# Supplied entries
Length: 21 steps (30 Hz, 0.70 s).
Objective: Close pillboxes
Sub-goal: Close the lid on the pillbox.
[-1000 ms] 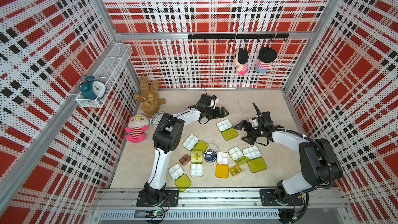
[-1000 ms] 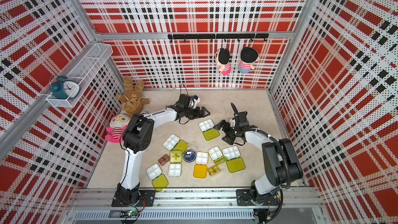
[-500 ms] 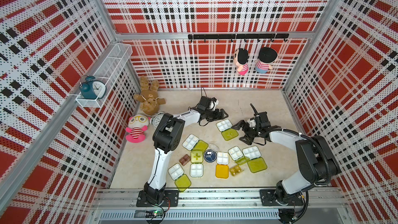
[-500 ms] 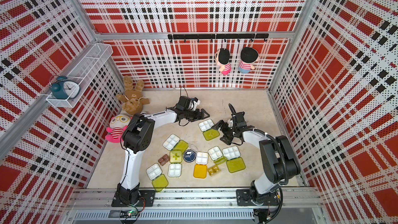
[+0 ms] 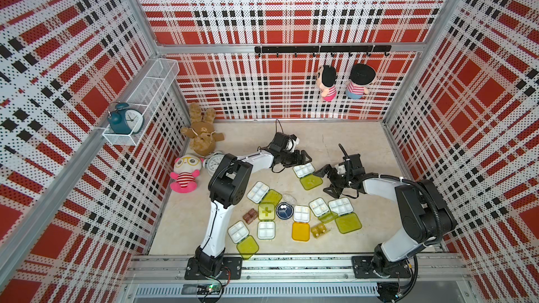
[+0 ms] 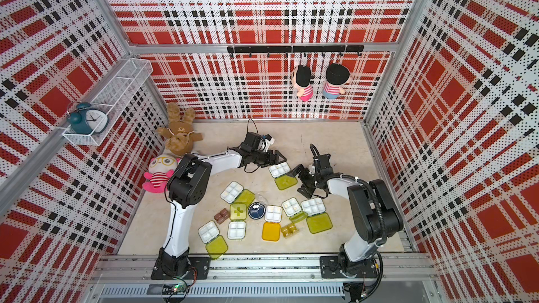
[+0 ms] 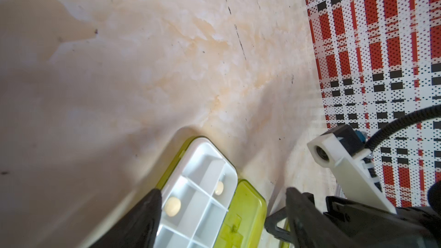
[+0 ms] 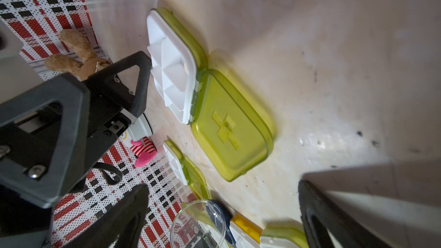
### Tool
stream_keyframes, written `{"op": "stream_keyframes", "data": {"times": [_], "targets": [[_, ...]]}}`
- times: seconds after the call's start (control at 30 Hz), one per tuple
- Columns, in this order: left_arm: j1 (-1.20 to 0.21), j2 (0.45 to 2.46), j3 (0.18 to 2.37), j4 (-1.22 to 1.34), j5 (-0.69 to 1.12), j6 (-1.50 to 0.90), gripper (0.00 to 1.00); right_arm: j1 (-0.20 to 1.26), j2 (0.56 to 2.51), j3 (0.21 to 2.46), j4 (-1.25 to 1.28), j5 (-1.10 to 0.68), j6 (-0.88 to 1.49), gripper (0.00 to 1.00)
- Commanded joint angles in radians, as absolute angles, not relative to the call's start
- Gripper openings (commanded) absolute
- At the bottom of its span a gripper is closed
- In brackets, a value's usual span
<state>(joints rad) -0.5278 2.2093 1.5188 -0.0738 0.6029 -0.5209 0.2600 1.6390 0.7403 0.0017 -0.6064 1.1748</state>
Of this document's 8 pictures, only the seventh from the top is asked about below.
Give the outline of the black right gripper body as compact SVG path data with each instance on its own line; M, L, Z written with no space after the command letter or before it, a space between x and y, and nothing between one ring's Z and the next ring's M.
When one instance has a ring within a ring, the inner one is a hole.
M314 196L302 193L313 204ZM321 212L358 248L438 248L441 245L441 217L431 207L398 207L392 214L337 196L326 197L327 211ZM292 244L286 205L265 219L266 231Z

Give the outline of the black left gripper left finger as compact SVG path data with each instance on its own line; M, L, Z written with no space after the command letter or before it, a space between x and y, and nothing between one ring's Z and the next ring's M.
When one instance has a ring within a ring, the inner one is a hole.
M161 219L162 195L157 188L145 195L92 248L152 248Z

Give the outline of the green pillbox white tray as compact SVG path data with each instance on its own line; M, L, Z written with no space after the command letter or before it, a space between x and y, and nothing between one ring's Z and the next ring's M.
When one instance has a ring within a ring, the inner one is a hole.
M156 187L156 248L258 247L266 201L208 138L189 138Z

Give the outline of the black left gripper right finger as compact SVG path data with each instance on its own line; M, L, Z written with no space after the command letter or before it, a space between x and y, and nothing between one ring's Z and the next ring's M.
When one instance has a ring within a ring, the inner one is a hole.
M286 190L286 211L296 248L357 248L358 245L317 210L296 188Z

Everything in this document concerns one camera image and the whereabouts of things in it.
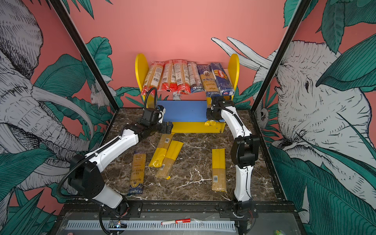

# Problem description
Search the records for the string "this" and, wherever a line contains it, please copy that line.

# Result of the task
- Columns, in this order: left_arm: j1 (-1.20 to 0.21), j2 (0.45 to 2.46), j3 (0.18 to 2.37), j4 (-1.22 to 1.34), j5 (-0.69 to 1.12), j6 (-1.50 to 0.90), gripper (0.00 to 1.00); right_arm: j1 (-0.20 to 1.26), j2 (0.56 to 2.51), j3 (0.21 to 2.46), j4 (-1.25 to 1.28), j5 (-1.10 to 0.68), j6 (-0.88 to 1.49), gripper (0.00 to 1.00)
Of this document's 8 pictures, only the seventh from the top is asked about below.
Everything in this document concerns one camera image and the whereabouts of things in it.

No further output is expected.